TASK REQUIREMENTS
Exactly the lines from the one that contains "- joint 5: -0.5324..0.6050" through the end of the material below are to be output, the first and last included.

** Opening SUPPLIED DATA block **

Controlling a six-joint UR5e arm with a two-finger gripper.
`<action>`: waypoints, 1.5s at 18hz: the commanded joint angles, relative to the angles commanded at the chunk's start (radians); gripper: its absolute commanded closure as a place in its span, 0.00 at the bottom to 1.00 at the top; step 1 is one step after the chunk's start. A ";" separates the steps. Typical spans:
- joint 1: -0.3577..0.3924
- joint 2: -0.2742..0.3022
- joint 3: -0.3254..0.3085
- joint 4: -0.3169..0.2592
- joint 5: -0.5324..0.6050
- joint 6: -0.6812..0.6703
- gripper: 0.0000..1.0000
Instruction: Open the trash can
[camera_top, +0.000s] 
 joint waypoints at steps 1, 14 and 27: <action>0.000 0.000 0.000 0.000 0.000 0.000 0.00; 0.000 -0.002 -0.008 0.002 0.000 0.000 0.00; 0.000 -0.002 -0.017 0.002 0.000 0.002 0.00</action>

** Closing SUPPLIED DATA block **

SOLUTION TO THE PROBLEM
- joint 5: -0.5324..0.6050
- joint 6: -0.6812..0.6703
- gripper: 0.0000..1.0000
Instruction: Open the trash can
[camera_top, +0.000s] 
 joint waypoints at steps 1, 14 and 27: <action>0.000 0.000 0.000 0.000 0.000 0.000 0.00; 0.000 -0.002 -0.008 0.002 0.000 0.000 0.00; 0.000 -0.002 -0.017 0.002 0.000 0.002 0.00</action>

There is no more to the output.